Abruzzini procedure for the treatment of bronchopleural fistulas: surgical technique description using intraoperative recording
Surgical Technique: Heart & Thoracic Surgery

Abruzzini procedure for the treatment of bronchopleural fistulas: surgical technique description using intraoperative recording

Paulo Henrique Peitl Gregório, Isabele Alves Chirichela, Patrício Javier Ulloa, Alessandro Wasum Mariani, Paulo Manuel Pêgo-Fernandes

Instituto do Coracao, Hospital das Clinicas da Faculdade de Medicina, Universidade de São Paulo, São Paulo, Brazil

Correspondence to: Paulo Henrique Peitl Gregório. Instituto do Coracao, Hospital das Clinicas da Faculdade de Medicina, Universidade de São Paulo, Av. Dr. Enéas de Carvalho Aguiar, 44. Cerqueira César, CEP 05403-000, São Paulo, Brazil. Email: phpgregorio@gmail.com.

Abstract: Despite all improvements in thoracic surgery over the last decades, chronic bronchopleural fistulas still pose a challenging disease to treat. The Abruzzini technique is often considered one of the last viable options to manage this undesirable complication. Unfortunately, surgical trainees are not regularly exposed to this procedure during their training since it is not routinely performed. Moreover, available educational resources are particularly restricted to text descriptions or illustrations. Those factors lead to insufficient training of this technique, which is fundamental to the thoracic surgery practice. In this article, we present a step-by-step description of the Abruzzini technique using an intraoperative video recorded with a rigid endoscope. This device allows improved teaching and guidance for every trainee in the operating room and grants further review for educational purposes after the surgery. The media used in the present description was collected from a surgery performed to treat a large right bronchopleural fistula, which was a result of a lung resection secondary to aspergilloma. In this case, an approach through the pleural cavity would not be feasible due to several previous surgeries, so a transsternal approach was planned. The bronchus was successfully closed and the patient did not present any signs of recurrence, with over 1 year of follow-up.
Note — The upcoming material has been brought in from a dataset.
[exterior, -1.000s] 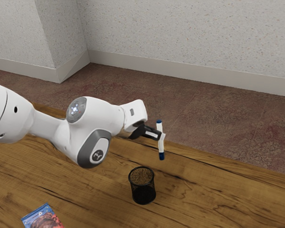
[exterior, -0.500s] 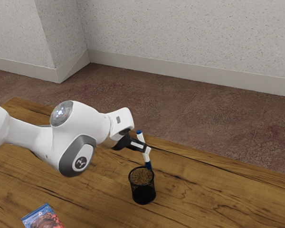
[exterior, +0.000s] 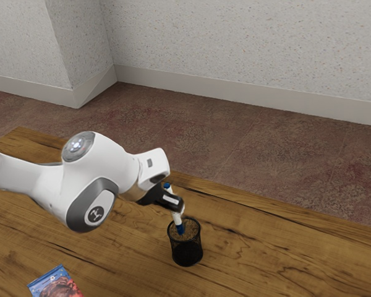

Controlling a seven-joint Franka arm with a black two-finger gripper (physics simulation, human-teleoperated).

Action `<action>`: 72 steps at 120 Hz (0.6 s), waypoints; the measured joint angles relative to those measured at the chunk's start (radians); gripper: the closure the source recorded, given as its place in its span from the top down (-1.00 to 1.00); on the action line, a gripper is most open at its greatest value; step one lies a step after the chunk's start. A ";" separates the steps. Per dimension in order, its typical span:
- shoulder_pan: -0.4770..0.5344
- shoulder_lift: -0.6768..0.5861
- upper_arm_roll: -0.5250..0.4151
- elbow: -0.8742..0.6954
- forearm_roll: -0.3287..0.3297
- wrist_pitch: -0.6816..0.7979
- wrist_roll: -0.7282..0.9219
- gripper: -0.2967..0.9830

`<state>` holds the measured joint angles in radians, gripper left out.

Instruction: Put the marker into the pen holder.

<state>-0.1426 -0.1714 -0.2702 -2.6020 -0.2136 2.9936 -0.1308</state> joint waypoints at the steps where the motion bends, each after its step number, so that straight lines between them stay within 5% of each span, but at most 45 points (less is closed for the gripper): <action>1: 0.000 0.000 0.000 0.000 0.001 -0.003 -0.001 -0.30; 15: 0.002 -0.006 0.005 0.009 0.005 -0.050 -0.014 0.04; 25: 0.022 -0.013 0.098 0.071 0.005 -0.108 -0.022 0.20; 35: 0.027 -0.014 0.184 0.287 0.017 -0.270 -0.030 0.31; 55: 0.037 0.062 0.302 0.862 0.177 -0.763 -0.047 0.43; 72: 0.048 0.111 0.346 1.074 0.257 -1.092 -0.059 0.48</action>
<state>-0.0943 -0.0609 0.0762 -1.5280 0.0435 1.9016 -0.1894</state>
Keywords: Abruzzini procedure; bronchopleural fistula; pneumonectomy


Received: 27 May 2022; Accepted: 11 November 2022; Published online: 24 November 2022.

doi: 10.21037/jovs-22-27


Video 1 Preoperative planning.
Video 2 Operative steps.

Introduction

In 1961, Abruzzini et al. described a transsternal transpericardial approach to treat bronchopleural fistulas after pneumonectomies (1). Several centers reported small case series with their experience and even some modifications to the original technique (2). One of the first substantial changes was the employment of stapling devices to close the open bronchial stump by Baldwin et al. (3). In the 90s, Spaggiari et al. reported a modification combining cervical video-mediastinoscopy, right anterior parasternal mediastinotomy, and left parasternal thoracoscopic access (4). Nowadays, Abruzzini procedure is not commonly done due to an ongoing decrease on the number of pneumonectomies performed. Unfortunately, infectious diseases such as tuberculosis are still a source of lung sequelae that may require extensive interventions, especially in emerging countries (5).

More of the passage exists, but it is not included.